On this very court just 21 months ago, Xavier Henry suffered an injury that sent his career into a nose dive.
Just nine games into his fifth NBA season, Henry — then with the Lakers — ruptured his left Achilles tendon in practice, ending his 2014-15 season and subsequently being waived by the Lakers.
Since then, he has kept his focused locked on another shot at the NBA.
That drive led him to Wednesday’s free agent minicamp at the Lakers’ practice facility, where General Manager Mitch Kupchak labeled him as “one of the players that we did want to take a look at.”
The Lakers only have so many spots left to fill for their 20-man training camp roster, and space for Henry is far from guaranteed. But it is nonetheless a major step for a player whose career could have very well been over.
“I’ve been doing a lot of workouts this summer with a lot of different teams and getting feedback and seeing how I feel,” he said. “I’ve been feeling really good. I’m feeling blessed that I can even play basketball again.”
Resiliency was needed for Henry to even arrive back on the doorstep of an NBA opportunity.
In April 2014 — at the end of a breakout season that saw him average 10.0 points in 21.1 minutes — he had to undergo surgeries for both a torn ligament in his left wrist and a cartilage abnormality in his right knee.
Seven months later, the ACL rupture resulted in him being out of basketball for nearly an entire year.
“It was unbelievably tough,” he said. “For two years (of injuries) — a long time — it’s depressing. You go through so many emotions. So many: ‘Do I quit? Is it over?’
“I just know with the person I am for sure, I’ve just always been the tough guy that just won’t say no. I just keep going, keep going.”

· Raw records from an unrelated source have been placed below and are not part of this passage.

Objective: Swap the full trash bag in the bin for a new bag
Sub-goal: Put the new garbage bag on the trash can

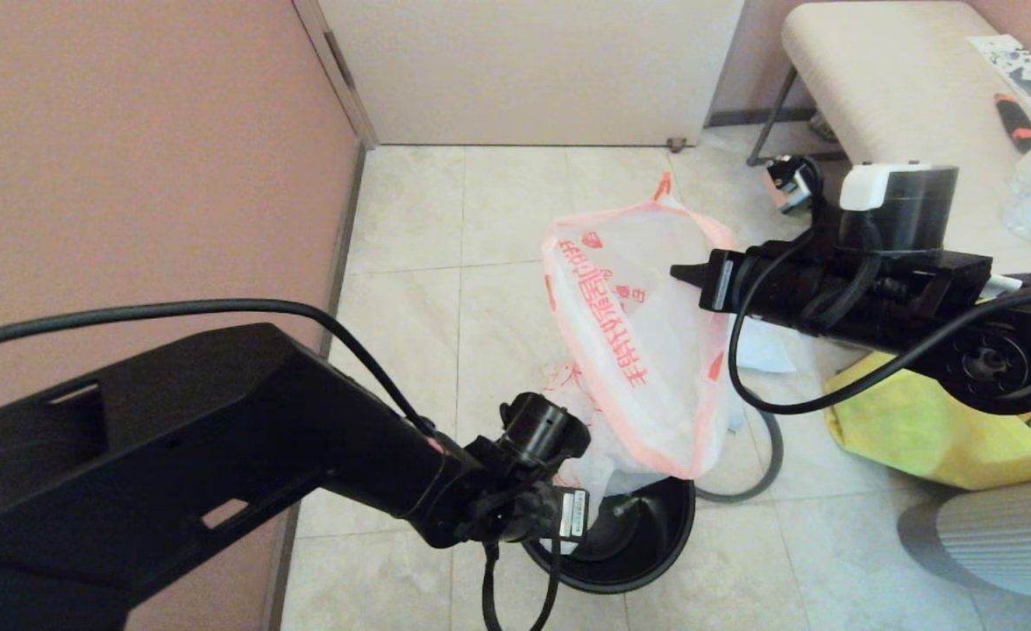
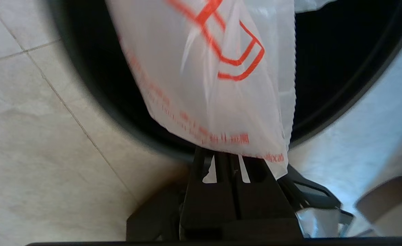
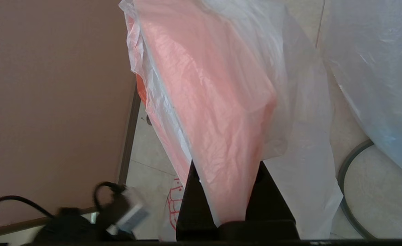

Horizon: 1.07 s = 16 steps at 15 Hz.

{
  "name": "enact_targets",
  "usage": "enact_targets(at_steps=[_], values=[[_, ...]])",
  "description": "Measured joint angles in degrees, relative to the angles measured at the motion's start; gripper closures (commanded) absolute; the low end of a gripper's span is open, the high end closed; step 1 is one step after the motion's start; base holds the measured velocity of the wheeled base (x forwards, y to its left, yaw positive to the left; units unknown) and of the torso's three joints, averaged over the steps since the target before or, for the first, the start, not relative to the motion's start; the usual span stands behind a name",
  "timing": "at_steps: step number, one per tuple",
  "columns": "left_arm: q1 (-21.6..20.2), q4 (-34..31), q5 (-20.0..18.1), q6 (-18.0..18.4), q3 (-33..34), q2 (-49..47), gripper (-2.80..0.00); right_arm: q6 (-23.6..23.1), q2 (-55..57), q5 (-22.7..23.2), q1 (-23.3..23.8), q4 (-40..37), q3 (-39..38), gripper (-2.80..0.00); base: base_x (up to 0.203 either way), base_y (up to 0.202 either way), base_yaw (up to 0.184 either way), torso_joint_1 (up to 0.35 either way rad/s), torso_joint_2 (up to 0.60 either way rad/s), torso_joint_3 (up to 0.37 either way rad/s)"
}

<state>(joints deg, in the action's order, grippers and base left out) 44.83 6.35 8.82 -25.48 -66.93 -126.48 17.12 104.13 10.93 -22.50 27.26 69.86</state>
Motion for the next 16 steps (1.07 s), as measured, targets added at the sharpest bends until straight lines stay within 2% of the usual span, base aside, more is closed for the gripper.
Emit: enact_targets(at_steps=[2, 5, 9, 11, 13, 16], values=[[0.6, -2.7, 3.0, 0.6, -5.2, -4.1, 0.0, 0.0, -0.4, 0.1, 0.0, 0.0, -0.5, 0.0, 0.0, 0.0, 0.0, 0.0, 0.0, 0.0], [0.2, -3.8, 9.8, 3.5, -13.9, -11.6, 0.0, 0.0, -2.5, 0.4, -0.4, 0.1, -3.4, 0.0, 0.0, 0.0, 0.0, 0.0, 0.0, 0.0], [-0.1, -4.1, 12.7, 4.7, -21.7, -18.3, 0.0, -0.1, -5.0, 0.8, -0.6, 0.3, -7.2, 0.0, 0.0, 0.0, 0.0, 0.0, 0.0, 0.0], [-0.2, -3.7, 13.5, 4.3, -21.0, -18.2, 0.0, -0.2, -5.4, 0.8, -1.0, 0.3, -8.3, 0.0, 0.0, 0.0, 0.0, 0.0, 0.0, 0.0], [0.3, -2.1, 13.5, 3.0, -16.8, -14.3, 0.0, -0.2, -5.4, 0.8, -1.5, 0.2, -8.8, 0.0, 0.0, 0.0, 0.0, 0.0, 0.0, 0.0], [0.9, 3.0, 13.3, -2.4, -6.2, -6.8, 0.0, -0.2, -4.8, 0.8, -2.2, 0.2, -8.9, 0.0, 0.0, 0.0, 0.0, 0.0, 0.0, 0.0]])
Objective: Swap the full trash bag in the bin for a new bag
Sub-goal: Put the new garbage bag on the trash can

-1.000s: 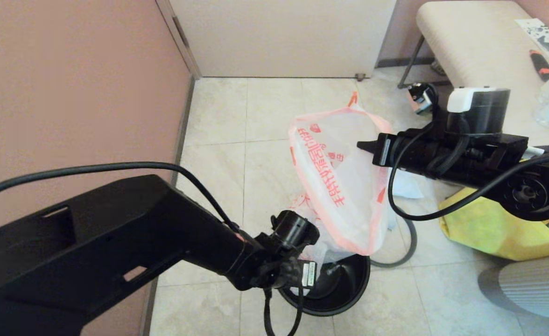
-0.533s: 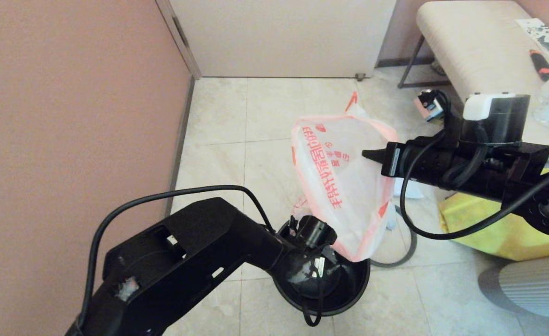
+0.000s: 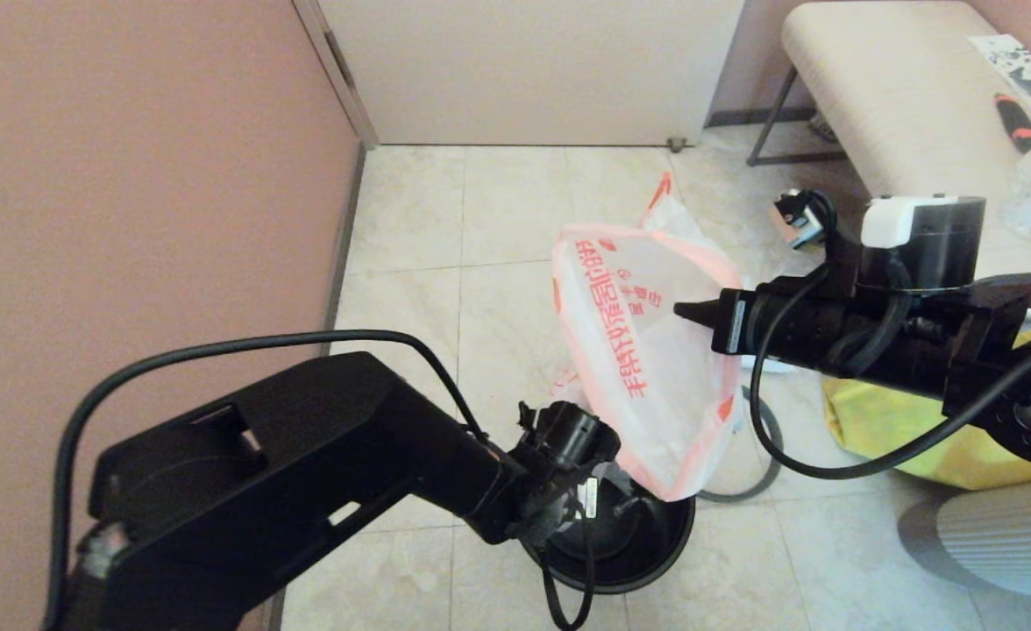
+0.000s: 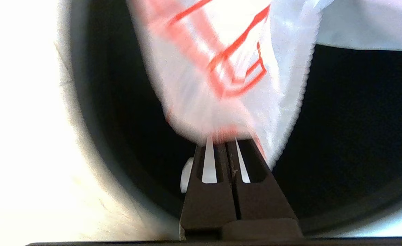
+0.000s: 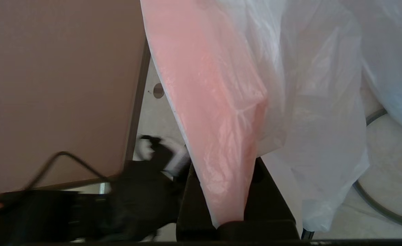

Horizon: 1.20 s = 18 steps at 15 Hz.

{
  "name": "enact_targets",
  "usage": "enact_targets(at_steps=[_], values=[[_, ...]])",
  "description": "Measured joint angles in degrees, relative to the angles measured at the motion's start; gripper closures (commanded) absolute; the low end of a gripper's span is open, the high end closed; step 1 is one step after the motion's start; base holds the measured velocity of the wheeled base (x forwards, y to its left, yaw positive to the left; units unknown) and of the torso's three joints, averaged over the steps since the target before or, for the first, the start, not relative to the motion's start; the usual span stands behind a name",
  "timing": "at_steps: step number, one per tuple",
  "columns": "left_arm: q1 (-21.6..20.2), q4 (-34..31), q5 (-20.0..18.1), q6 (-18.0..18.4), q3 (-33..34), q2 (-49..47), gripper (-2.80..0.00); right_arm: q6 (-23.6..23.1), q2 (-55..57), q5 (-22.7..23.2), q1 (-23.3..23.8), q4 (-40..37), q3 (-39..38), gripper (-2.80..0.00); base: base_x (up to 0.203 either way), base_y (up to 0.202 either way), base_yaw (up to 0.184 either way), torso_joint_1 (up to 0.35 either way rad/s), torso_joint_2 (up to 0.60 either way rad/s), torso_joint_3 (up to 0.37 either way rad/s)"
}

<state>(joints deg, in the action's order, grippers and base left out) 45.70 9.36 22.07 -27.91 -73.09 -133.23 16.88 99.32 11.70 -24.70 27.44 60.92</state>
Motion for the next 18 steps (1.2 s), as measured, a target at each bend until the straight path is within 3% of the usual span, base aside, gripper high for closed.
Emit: enact_targets(at_steps=[5, 8, 13, 14, 18], values=[[-0.6, 15.2, -3.3, -4.1, 15.0, 13.9, 0.0, -0.2, 0.5, -0.1, -0.7, -0.2, -0.1, 0.0, 0.0, 0.0, 0.0, 0.0, 0.0, 0.0], [-2.7, 21.7, -7.4, -4.2, 16.5, 16.2, 0.0, -0.2, 0.5, -0.1, -0.9, -0.3, 0.0, 0.0, 0.0, 0.0, 0.0, 0.0, 0.0, 0.0], [-4.9, 26.1, -8.2, -4.0, 16.0, 16.1, 0.0, -0.2, 0.5, -0.3, -3.7, -0.4, 0.3, 0.0, 0.0, 0.0, 0.0, 0.0, 0.0, 0.0], [-5.0, 26.2, -8.7, -4.0, 16.0, 16.4, -2.8, -0.2, 0.6, -0.3, -4.7, -0.4, 0.4, 0.0, 0.0, 0.0, 0.0, 0.0, 0.0, 0.0], [-4.9, 26.6, -12.9, -4.3, 16.1, 17.2, -2.8, -0.3, 2.1, -0.6, -7.0, -0.6, 2.0, 0.0, 0.0, 0.0, 0.0, 0.0, 0.0, 0.0]])
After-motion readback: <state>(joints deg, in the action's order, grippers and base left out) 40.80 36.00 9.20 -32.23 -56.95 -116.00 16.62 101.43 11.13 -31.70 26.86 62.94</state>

Henry did just that, working his way to a training camp invite from Golden State last season before being acquired by its D-League affiliate, the Santa Cruz Warriors, shortly after.
Henry credited Santa Cruz’s training and coaching staffs with assisting his rehab and never letting him get too down on himself. In spite of this, it was still a far-from-perfect path for Henry, who only played nine games for the team.
Nonetheless, his dedication to grinding his way back to the court was noticed from afar by his former general manager.
“I think it’s a testament to a great kid,” Kupchak said. “That’s nothing new to us. We know the kid and we know what kind of heart he has. He’s had several different types of injuries and he’s worked his way through it. He’s still young enough to make a run at the NBA and playing basketball professionally, so we wish him the best.”
Only 25 years old, Henry has trudged through more struggles than most of his peers. But these obstacles have only increased his gratitude.
“I think (I’ve learned) patience, not to get down on yourself and really just to count your blessings,” Henry said. “Right now, every second I’m on the court I enjoy it. I love it. No matter what it is (or how) hard, tough. Because I’m been through a year and a half, two years where I wasn’t able to do anything.
“Now I’m running, jumping, scoring, defense — everything again. I’m starting to really enjoy the process more than take it so seriously.”
Henry is, however, serious about making his way back onto an NBA roster. In his workouts with various teams his focus is to “just be the best player here.”
With his Lakers workout in particular, he helped his team to victory in the scrimmage portion of the minicamp, even throwing down a driving dunk that certainly looked like the gravity-thwarting Henry of old.
And while Kupchak says Henry “finally looks like he’s healthy,” the 12th pick of the 2010 draft is even more confident.
“I’m back to where I need to be,” Henry said. “I’m just trying to show everybody else that I’m back.”